WHAT TO PRODUCE :: Starting at the line that contains "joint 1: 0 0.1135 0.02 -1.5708" and stopping at the line that contains "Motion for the", transcribe every line of the material below exactly; pictures stay out.

INPUT DATA ::
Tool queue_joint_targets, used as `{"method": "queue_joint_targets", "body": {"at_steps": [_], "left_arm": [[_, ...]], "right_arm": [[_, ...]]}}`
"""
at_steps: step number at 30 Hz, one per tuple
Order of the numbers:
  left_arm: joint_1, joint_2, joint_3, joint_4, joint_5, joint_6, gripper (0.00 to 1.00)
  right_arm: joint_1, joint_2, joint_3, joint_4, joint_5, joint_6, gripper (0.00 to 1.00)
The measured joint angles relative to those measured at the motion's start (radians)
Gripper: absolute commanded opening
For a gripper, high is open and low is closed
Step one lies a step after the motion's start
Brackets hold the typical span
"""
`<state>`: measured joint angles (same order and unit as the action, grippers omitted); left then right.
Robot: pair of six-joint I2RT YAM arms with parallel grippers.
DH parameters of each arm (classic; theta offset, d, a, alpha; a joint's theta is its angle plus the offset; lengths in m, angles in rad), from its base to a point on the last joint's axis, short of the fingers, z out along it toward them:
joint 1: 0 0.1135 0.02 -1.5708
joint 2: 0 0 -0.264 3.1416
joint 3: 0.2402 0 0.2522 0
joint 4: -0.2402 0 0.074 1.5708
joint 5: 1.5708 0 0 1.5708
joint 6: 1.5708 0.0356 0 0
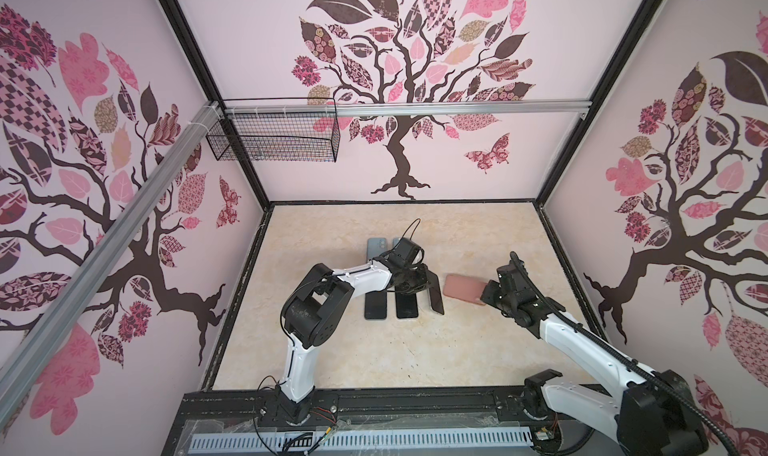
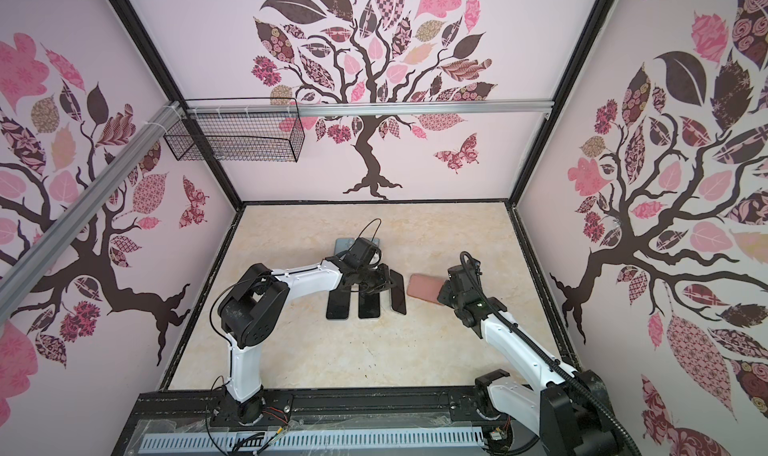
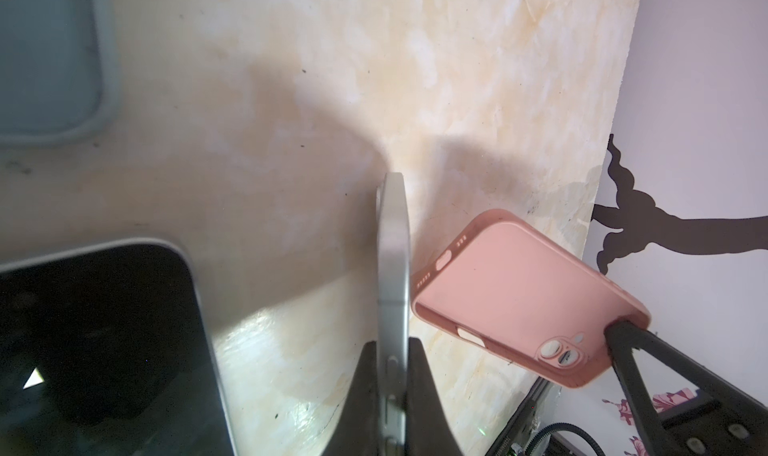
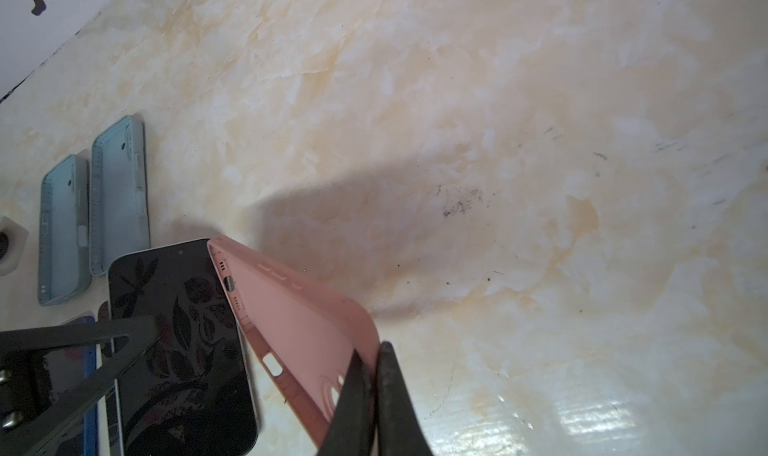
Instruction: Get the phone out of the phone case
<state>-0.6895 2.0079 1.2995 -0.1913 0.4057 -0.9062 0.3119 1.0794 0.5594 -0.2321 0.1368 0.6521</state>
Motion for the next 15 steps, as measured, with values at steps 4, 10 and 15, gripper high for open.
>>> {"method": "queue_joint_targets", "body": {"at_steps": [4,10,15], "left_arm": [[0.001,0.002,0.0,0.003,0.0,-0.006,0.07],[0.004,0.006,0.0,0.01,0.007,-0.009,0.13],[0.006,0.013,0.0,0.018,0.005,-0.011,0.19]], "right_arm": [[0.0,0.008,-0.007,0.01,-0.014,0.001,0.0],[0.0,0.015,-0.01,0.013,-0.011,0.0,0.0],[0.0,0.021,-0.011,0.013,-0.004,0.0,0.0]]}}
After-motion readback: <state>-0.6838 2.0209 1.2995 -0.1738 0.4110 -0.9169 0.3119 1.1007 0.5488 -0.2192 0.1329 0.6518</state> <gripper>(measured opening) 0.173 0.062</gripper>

RESPONSE TO THIS TASK ::
joint 1: 0 0.1135 0.02 -1.5708
joint 2: 0 0 -0.264 3.1416
joint 3: 0.2402 0 0.2522 0
joint 4: -0.2402 0 0.074 1.5708
joint 5: 1.5708 0 0 1.5708
joint 6: 1.5708 0.0356 0 0
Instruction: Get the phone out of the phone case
<state>-0.6895 2.0079 1.2995 -0.1913 0.4057 -0.9062 0.3119 1.0794 0.5594 -0.2321 0.1368 0.6521</state>
Motion for the next 15 steps, as measured, with values at steps 4, 10 and 15, gripper high for open.

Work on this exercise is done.